---------- Information given
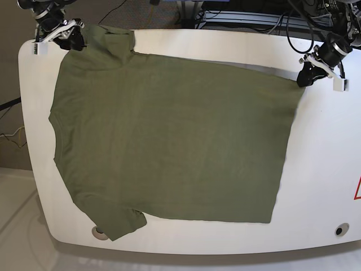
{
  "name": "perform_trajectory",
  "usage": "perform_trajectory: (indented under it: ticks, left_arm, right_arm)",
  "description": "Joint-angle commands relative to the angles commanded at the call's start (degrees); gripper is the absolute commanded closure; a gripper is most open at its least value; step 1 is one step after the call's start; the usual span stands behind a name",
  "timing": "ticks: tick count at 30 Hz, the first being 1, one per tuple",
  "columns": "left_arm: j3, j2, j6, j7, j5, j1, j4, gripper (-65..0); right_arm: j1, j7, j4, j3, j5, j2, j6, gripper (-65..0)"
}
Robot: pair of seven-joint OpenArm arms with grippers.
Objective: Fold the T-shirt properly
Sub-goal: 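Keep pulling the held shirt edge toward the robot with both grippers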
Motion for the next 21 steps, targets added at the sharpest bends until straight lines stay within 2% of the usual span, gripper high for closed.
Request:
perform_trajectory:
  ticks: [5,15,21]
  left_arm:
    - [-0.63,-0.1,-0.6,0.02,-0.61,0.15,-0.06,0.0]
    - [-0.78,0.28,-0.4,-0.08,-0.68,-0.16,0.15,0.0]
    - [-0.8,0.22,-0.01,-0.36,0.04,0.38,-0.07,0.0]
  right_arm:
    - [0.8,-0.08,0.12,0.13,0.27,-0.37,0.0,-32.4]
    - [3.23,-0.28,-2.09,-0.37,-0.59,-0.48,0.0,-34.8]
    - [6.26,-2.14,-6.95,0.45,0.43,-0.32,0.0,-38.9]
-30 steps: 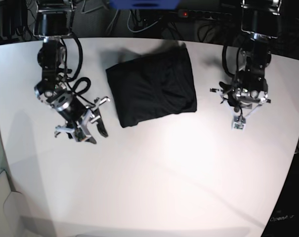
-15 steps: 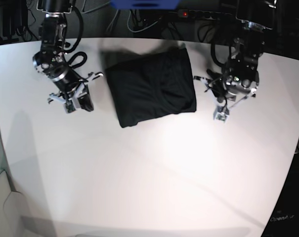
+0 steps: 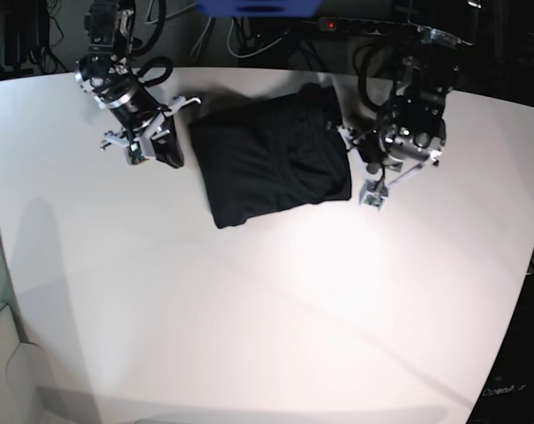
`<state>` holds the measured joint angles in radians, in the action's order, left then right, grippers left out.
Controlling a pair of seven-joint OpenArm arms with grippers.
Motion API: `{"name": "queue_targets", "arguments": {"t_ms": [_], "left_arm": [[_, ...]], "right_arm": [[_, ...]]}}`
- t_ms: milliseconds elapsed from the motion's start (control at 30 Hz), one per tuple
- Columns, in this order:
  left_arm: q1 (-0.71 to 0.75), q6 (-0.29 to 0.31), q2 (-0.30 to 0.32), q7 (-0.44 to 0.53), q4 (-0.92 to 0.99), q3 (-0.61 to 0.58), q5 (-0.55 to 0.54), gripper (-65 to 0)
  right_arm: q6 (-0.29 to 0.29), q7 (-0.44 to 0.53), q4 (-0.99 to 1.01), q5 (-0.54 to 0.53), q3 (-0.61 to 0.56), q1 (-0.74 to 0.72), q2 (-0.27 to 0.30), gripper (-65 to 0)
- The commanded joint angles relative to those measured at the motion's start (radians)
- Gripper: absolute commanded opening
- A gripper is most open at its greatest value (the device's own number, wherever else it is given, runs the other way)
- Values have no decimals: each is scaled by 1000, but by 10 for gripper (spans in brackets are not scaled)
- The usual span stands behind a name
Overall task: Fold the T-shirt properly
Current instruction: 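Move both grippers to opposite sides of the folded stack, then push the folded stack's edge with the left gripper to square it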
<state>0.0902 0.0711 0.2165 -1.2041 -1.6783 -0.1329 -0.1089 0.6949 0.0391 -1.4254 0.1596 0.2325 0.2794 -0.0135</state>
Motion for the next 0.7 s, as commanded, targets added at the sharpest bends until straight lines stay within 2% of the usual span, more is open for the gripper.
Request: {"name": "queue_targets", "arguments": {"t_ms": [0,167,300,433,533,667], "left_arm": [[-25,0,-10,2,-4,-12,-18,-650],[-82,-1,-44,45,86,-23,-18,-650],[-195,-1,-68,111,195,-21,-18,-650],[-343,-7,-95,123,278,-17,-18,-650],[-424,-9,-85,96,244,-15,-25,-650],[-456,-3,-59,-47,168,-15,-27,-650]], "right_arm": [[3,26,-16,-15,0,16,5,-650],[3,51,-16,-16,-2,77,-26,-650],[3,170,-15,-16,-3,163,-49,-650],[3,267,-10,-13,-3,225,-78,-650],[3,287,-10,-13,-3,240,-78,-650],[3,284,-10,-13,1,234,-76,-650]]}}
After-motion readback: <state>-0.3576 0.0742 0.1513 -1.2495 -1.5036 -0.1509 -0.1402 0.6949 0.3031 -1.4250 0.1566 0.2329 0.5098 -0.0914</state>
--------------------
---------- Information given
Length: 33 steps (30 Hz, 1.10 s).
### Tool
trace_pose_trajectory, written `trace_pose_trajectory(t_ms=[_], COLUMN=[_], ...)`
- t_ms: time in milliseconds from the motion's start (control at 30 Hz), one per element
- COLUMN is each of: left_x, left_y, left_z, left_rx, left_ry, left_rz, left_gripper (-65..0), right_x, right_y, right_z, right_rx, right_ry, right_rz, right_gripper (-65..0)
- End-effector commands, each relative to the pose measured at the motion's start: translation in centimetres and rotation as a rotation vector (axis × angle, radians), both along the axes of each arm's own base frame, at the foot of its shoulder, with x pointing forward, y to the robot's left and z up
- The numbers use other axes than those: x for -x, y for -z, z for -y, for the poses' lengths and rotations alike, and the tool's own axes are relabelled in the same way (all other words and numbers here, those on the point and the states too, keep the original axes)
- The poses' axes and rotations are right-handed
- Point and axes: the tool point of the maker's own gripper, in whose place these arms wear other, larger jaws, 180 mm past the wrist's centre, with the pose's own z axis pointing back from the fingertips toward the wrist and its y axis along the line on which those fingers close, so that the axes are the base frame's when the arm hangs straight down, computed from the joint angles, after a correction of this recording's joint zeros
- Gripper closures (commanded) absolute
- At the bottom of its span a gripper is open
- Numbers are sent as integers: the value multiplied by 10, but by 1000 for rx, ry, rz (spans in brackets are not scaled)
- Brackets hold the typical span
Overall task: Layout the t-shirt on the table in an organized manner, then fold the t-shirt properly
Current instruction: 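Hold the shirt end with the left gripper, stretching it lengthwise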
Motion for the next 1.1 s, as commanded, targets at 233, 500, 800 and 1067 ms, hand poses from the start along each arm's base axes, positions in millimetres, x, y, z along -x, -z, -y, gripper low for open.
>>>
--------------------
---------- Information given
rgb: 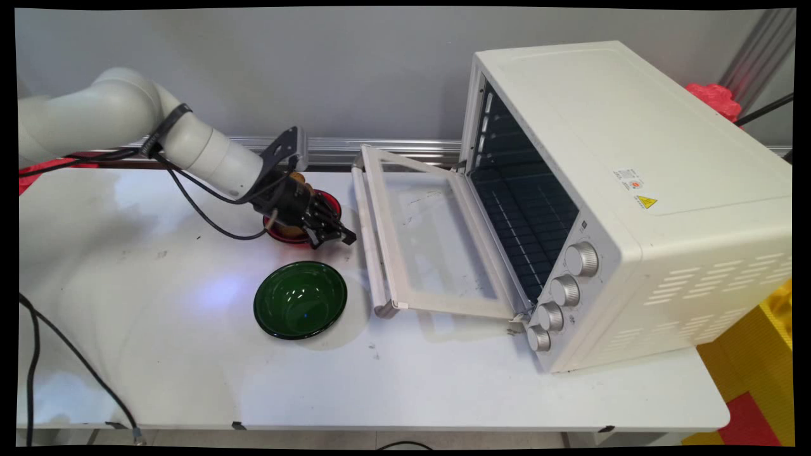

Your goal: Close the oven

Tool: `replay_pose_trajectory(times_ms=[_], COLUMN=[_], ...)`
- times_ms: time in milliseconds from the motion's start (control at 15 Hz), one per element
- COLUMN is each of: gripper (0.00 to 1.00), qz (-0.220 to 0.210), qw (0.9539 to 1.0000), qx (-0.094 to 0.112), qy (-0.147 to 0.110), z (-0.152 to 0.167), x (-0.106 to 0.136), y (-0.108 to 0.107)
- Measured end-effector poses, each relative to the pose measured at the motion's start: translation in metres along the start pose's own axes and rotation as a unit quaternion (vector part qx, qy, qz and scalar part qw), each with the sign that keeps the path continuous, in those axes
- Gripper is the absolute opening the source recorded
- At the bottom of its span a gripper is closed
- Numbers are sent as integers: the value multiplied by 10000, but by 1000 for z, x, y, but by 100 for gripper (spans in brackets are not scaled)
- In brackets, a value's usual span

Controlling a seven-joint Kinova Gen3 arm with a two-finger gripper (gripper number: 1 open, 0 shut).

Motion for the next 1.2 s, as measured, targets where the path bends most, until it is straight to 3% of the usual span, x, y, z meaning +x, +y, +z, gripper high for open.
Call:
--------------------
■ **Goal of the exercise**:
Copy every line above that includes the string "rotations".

■ **Reply to the task**:
- The numbers use other axes than those: x for -x, y for -z, z for -y, for the poses' lengths and rotations alike, and the tool's own axes are relabelled in the same way (all other words and numbers here, those on the point and the states too, keep the original axes)
- The poses' axes and rotations are right-handed

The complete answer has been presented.